(´・ω・`)手塚治虫

 
・あらすじ
核実験の舞台の近くにある馬蹄島。そこで新生物・フウムーンが発見された。
フウムーンはあらゆる面で人間を上回っており、人類は侵略の恐れを感じ始める。しかし宇宙の端からは暗黒物質で形成されたガス雲が地球へ迫っており、フウムーンは地球から脱出すべく活動を開始したのだった。
人間も先を争って円盤を作り地球から逃げようとするが、欲深なアセチレン・ランプのせいで最後の円盤も壊れてしまう。
ガス雲は地球へ到達し、世界は終わりを迎えたかに見えたが、人類は生き延びていた。ガス雲は太陽光に照らされたことにより化学反応を起こしてただの酸素になっていたのだった。 

・感想
手塚治虫初期のSF3部作と言われる中の1篇。
話の後半になると核実験がどっかいったりして主題が変わっているが、現代の連載漫画も大体そんな感じである。

・フウムーン
馬蹄島で発見された新生物で、核実験によって生まれた新種と思われたがよくわからない。ツンドラの凍土の奥からも発見されている。
冷凍睡眠についていた古代種が核実験の余波で目覚めたという解釈がしっくりくる。ゴジラ的な、メタモルフォーゼ生物ではなさそう。
人間と同様の社会生物だがサイズは人間より小さい。科学は人間より進歩しており、引力ベルトのおかげで引力を自由に操れる。戦艦を持ち上げられる程度の力。若いマグニートーよりもうちょっと強い。

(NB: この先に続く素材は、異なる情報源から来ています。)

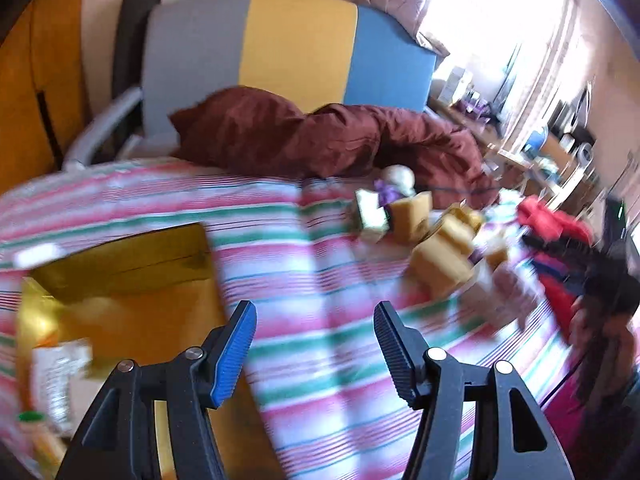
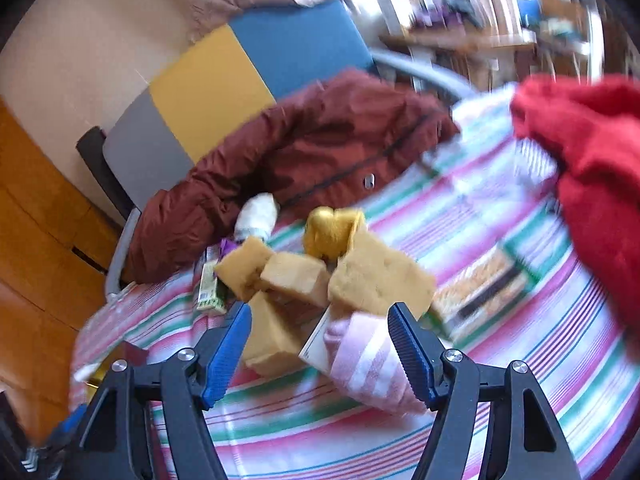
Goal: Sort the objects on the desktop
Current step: 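Reach both tools to the pile and grasp the green-labelled box with the left tool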
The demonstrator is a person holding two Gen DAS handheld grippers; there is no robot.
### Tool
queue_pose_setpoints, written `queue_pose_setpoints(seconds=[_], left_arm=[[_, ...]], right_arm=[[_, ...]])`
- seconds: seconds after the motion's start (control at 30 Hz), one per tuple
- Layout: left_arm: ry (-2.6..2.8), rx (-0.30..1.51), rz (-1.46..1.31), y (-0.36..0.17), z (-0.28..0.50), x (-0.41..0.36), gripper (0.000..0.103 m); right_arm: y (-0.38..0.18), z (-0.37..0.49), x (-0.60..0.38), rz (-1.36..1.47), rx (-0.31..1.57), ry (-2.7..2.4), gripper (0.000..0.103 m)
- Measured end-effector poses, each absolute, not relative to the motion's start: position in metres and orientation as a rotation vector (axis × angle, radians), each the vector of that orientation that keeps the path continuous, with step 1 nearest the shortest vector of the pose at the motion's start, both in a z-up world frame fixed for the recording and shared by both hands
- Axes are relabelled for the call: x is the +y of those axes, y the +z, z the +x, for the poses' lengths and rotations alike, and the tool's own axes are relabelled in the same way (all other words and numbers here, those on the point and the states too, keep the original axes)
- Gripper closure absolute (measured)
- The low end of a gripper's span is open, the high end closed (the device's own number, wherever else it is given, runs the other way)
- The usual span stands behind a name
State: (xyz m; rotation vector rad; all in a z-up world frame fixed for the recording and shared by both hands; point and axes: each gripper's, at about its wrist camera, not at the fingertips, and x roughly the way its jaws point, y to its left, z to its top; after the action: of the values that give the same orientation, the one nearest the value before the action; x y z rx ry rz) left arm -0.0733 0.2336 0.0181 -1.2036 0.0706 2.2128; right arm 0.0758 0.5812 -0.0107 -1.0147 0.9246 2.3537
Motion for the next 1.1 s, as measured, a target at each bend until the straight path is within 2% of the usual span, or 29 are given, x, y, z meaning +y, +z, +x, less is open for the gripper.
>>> queue_pose_setpoints(seconds=[0.13, 0.27, 0.37, 0.6, 0.93, 1.1], left_arm=[[2.179, 0.06, -1.23, 0.015, -0.093, 0.273, 0.041], [2.215, 0.249, -1.206, 0.002, -0.106, 0.314, 0.042], [2.232, 0.357, -1.163, -0.009, -0.117, 0.338, 0.041], [2.147, 0.309, -1.264, -0.049, -0.15, 0.377, 0.041], [2.106, 0.39, -1.281, -0.082, -0.172, 0.416, 0.036], [2.088, 0.325, -1.268, -0.086, -0.176, 0.409, 0.06]], right_arm=[[0.008, 0.056, 0.588, -0.961, 0.909, 2.406, 0.032], [0.017, 0.035, 0.591, -0.901, 0.798, 2.458, 0.032], [0.006, 0.035, 0.592, -0.912, 0.828, 2.502, 0.032], [0.002, 0.028, 0.592, -0.962, 0.81, 2.569, 0.033], [-0.012, 0.017, 0.586, -1.059, 0.78, 2.562, 0.033], [-0.015, 0.011, 0.575, -1.093, 0.704, 2.594, 0.033]])
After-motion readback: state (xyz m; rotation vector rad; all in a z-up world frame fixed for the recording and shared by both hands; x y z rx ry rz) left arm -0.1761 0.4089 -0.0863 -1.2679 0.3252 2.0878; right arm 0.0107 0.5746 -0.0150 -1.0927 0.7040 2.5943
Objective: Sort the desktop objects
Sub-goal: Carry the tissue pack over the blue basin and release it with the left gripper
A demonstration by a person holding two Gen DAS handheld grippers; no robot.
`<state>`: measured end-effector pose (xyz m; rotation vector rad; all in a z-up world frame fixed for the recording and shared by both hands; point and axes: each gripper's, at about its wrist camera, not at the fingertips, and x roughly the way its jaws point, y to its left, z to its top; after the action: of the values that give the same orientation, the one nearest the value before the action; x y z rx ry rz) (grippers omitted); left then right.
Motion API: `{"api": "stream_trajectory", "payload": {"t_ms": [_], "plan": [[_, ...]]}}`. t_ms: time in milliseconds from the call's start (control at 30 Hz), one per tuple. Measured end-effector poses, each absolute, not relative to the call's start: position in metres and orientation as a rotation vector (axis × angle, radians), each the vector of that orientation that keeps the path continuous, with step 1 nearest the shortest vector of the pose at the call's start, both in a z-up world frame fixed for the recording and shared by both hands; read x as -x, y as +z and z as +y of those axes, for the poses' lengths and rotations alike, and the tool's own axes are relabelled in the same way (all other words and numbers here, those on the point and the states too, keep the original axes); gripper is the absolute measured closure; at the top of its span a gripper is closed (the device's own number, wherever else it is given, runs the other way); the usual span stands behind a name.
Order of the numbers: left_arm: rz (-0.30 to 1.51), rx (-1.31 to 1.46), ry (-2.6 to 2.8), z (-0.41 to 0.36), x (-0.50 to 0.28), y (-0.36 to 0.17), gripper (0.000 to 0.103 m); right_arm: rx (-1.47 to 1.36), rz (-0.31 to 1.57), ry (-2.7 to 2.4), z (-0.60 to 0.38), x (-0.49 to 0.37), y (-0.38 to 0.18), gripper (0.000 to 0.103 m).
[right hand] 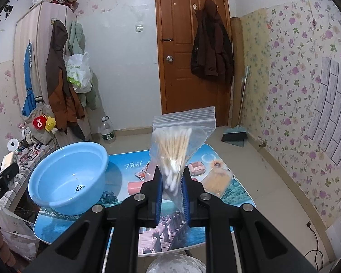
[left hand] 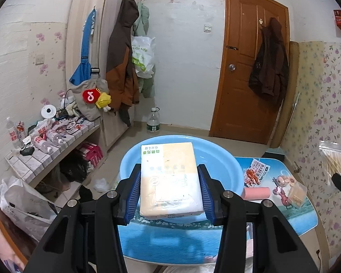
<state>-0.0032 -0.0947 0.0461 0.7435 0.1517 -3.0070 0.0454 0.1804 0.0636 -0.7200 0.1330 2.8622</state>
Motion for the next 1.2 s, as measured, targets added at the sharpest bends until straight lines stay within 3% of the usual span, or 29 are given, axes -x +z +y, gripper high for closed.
{"api": "stream_trajectory", "payload": {"t_ms": [300, 733, 1200], "plan": [[0.084, -0.721, -3.035, -0.098, 0.0, 0.051, 0.058, 0.73, 0.125, 2.879, 0.175, -0.039, 0.072, 0.087], [0.067, -0.661, -3.022, -0.118, 0.013, 0.081, 0.058, 0.61, 0.078, 2.958, 0.153, -0.004, 0.136, 0.087], [0.077, -0.702, -3.001, -0.137, 0.033, 0.073, 0.058, 0.698, 0.067, 2.997, 0.115, 0.033, 0.123, 0.087]]}}
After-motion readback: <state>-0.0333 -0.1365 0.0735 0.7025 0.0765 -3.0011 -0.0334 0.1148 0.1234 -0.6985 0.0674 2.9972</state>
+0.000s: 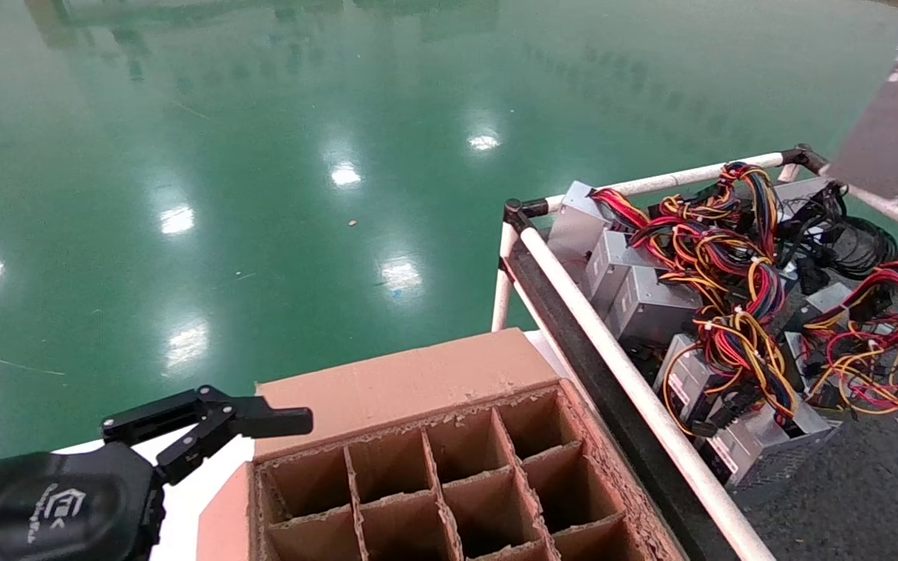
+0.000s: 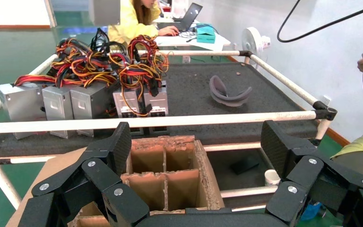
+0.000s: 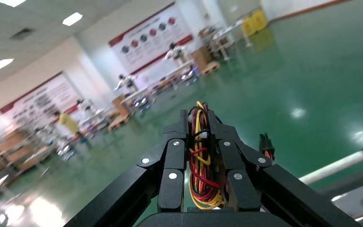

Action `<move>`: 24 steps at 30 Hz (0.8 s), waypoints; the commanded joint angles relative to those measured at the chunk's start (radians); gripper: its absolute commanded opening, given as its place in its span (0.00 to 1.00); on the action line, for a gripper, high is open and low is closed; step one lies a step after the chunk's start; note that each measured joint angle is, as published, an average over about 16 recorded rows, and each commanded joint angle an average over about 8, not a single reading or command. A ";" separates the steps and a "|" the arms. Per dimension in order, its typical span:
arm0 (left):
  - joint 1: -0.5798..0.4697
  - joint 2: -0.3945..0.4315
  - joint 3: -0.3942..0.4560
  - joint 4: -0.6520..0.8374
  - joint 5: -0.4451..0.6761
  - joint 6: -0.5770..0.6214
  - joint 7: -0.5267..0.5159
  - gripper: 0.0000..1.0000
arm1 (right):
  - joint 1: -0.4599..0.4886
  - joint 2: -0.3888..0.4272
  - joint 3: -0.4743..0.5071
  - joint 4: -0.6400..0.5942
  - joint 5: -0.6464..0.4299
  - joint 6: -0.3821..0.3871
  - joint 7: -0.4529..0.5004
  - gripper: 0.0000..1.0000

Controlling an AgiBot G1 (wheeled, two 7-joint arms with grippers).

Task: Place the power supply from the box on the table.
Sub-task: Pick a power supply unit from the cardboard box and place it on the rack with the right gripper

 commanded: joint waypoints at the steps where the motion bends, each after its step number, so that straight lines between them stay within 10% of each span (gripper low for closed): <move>1: 0.000 0.000 0.000 0.000 0.000 0.000 0.000 1.00 | 0.014 0.000 0.004 -0.037 -0.002 0.013 -0.032 0.00; 24: 0.000 0.000 0.000 0.000 0.000 0.000 0.000 1.00 | 0.026 0.056 0.007 -0.315 -0.019 0.040 -0.309 0.00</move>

彼らはテレパスで会話する。このあたりはNTという思想に近いのかもしれない。
手際よくアジア以外を征服し、生物のサンプルを採取してさっさと宇宙へ飛び立ったことから既に惑星間航行の域に技術が達しており、土着の古代種ではなくかつて地球へ来た外来種である可能性が高い。
体のつくりは人間に近いといえば近いが、角があるなど類人猿とは異なる特徴を持っているためである。星を継ぐものとはまた違う。

植民地から引き上げた、という認識がベストか?


全体として、話のテンポが速い。2巻完結である。だから面白いんだろうなー。
フウムーンとか、地球脱出とか、国家間戦争とか、掘り下げられるネタはいくらもであるが、掘り下げずにちゃんとたたむのが偉い。

これを俺より若い時に描いたってのが何よりすごい。